Le président de la République vote le 11 juin 2017
Le président de la République vote le 11 juin 2017

Arnaud Mercier, Université Paris II Panthéon-Assas

À chaud, il est possible d’exposer un tout premier bilan de cette séquence électorale en soulignant les conséquences du scrutin pour les forces partisanes, en remettant en perspective les résultats avec l’histoire de la Ve République, ou en établissant un parallèle avec la vie politique italienne.

Les législatives, sous-produits de la présidentielle

Comme il est désormais de coutume depuis la réforme constitutionnelle sur le quinquennat votée en 2000, avec l’inversion du calendrier électoral présidentielle-législatives, celles-ci viennent confirmer la présidentielle, et le 2e tour du scrutin législatif est une confirmation du 1er tour mais pas une amplification, comme cela arrive parfois. Tous les appels au sursaut venus de droite comme de gauche, en espérant un retournement de tendance, sont restés lettre morte. Ils tenaient, en réalité, plus du discours obligé au soir du premier tour que d’un discours de mobilisation audible et crédible.

L’abstention au soir du second tour est encore plus forte qu’une semaine avant, entre ceux qui ont perdu leur candidat et ne souhaitent se rabattre sur aucun autre et ceux qui sont découragés devant l’ampleur de la vague macronienne et qui ont baissé les bras. Ceci étant dit, la victoire du mouvement du Président n’est pas aussi large que le laissaient croire les scores du premier tour. Dans une série de circonscriptions, les candidats En Marche n’ont pas réussi (sauf quand ils faisaient face à un candidat Front national) à mobiliser beaucoup de nouveaux électeurs entre les deux tours, alors que leurs adversaires ont réussi des redressements spectaculaires, doublant leur score là où le candidat EM ne progressait que de 10 à 20 %.
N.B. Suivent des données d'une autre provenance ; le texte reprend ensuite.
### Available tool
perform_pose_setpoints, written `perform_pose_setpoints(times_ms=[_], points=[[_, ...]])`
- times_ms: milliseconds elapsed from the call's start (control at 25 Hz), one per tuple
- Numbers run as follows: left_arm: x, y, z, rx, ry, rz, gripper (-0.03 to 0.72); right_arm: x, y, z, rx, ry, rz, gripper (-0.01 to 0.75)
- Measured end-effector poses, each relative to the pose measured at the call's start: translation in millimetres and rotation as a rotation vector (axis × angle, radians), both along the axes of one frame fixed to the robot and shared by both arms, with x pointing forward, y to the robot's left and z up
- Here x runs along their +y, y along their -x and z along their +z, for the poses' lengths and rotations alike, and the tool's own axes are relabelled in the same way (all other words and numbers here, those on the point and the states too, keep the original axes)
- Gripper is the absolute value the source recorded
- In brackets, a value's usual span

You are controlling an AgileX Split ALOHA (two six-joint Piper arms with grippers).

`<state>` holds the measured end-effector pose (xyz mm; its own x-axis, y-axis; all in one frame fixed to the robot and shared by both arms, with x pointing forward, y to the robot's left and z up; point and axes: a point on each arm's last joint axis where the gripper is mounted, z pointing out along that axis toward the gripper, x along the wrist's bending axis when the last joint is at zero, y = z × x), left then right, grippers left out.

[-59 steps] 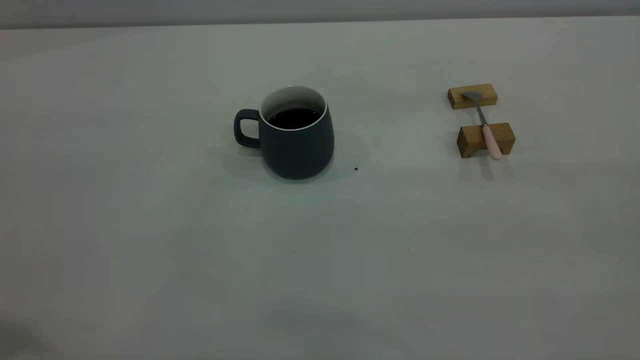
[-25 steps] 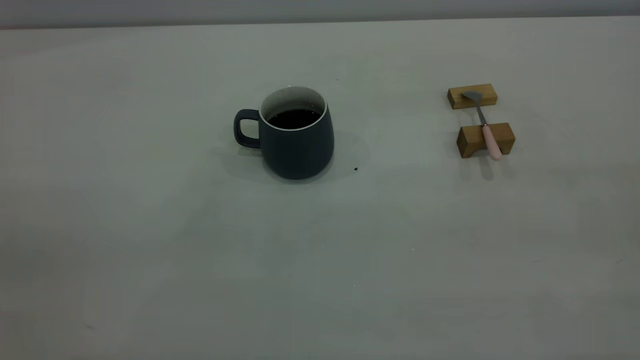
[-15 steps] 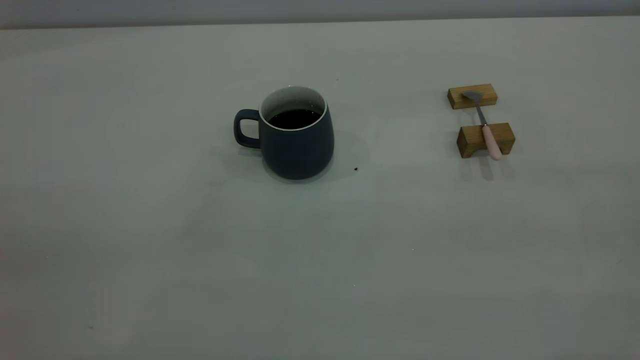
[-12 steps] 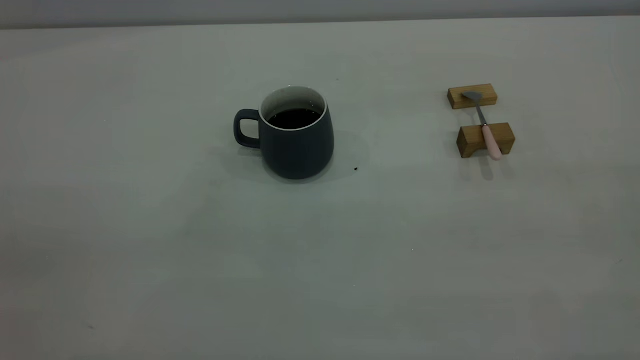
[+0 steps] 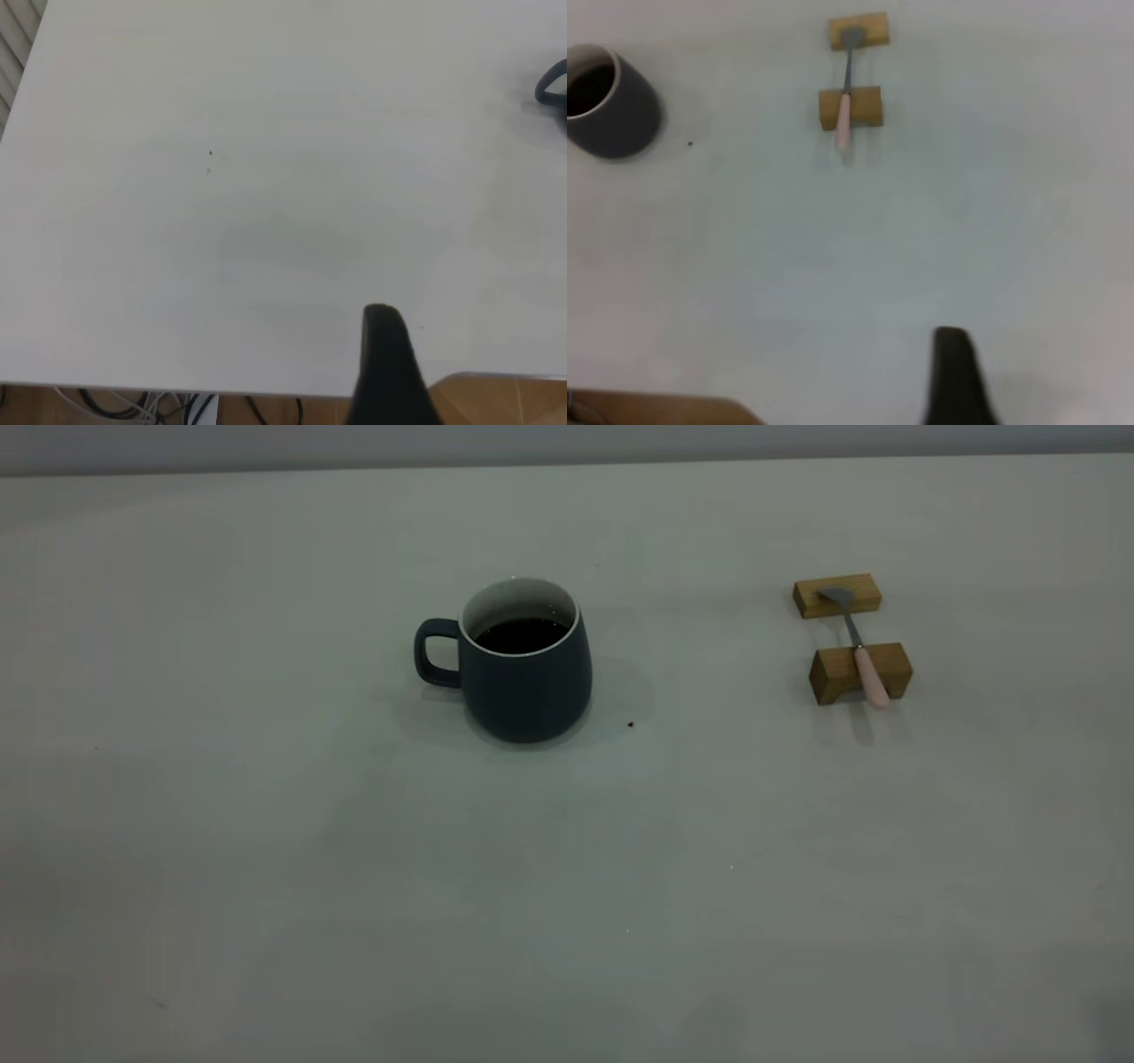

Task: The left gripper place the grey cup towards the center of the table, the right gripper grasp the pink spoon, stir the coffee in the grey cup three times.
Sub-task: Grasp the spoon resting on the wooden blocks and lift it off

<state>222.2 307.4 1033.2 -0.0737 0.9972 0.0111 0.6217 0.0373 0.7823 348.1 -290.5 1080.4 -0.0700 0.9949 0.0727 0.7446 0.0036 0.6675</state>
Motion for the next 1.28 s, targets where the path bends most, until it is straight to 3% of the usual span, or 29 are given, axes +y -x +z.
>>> perform_pose_setpoints(times_ms=[120,240,720,1280], points=[[0.0,0.0,0.0,0.000,-0.001,0.000,0.573,0.8,-51.7,-16.6,0.046,-0.022,0.009,0.696],[0.0,0.0,0.0,0.000,-0.001,0.000,0.573,1.8,-97.4,-41.3,0.113,-0.036,0.028,0.726],[0.0,0.0,0.0,0.000,-0.001,0.000,0.573,51.5,-218.1,-166.5,0.403,-0.022,0.208,0.729],[0.0,0.0,0.0,0.000,-0.001,0.000,0.573,80.1,-267.1,-253.7,0.512,0.007,0.265,0.717]])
Une des explications plausibles de ce phénomène serait le bon report de voix d’électeurs des autres partis vers l’adversaire de celui d’En marche, dans une logique du « tout sauf une hégémonie excessive d’En marche au Parlement ». De plus, tout se passe comme si l’électorat Macron s’était déjà bien mobilisé au premier tour et que la réserve de voix au second tour manquait, alors que les adversaires ayant été punis par l’abstention de leurs électeurs avaient réussi à remobiliser un peu en leur faveur.

PS : encore quelques secondes Monsieur le bourreau

L’oraison funèbre s’approche dangereusement du Parti socialiste tel que François Mitterrand avait réussi à la reconstruire à partir du fameux congrès d’Epinay de 1971. Déjà le score spectaculairement bas de Benoît Hamon à la présidentielle avait été un camouflet, mais la confirmation reçue lors de ces élections législatives lui porte le coup de grâce. Son premier secrétaire, Jean‑Christophe Cambadelis en tire logiquement la conclusion et annonce sa démission. Et il est instructif de souligner que le discrédit des élus socialistes frappe sans distinction les fidèles du Président Hollande, les anciens ministres, même parmi ceux qui ont eu le soutien implicite de En Marche, comme les « frondeurs » qui ont passé leur temps à se désolidariser du gouvernement Valls.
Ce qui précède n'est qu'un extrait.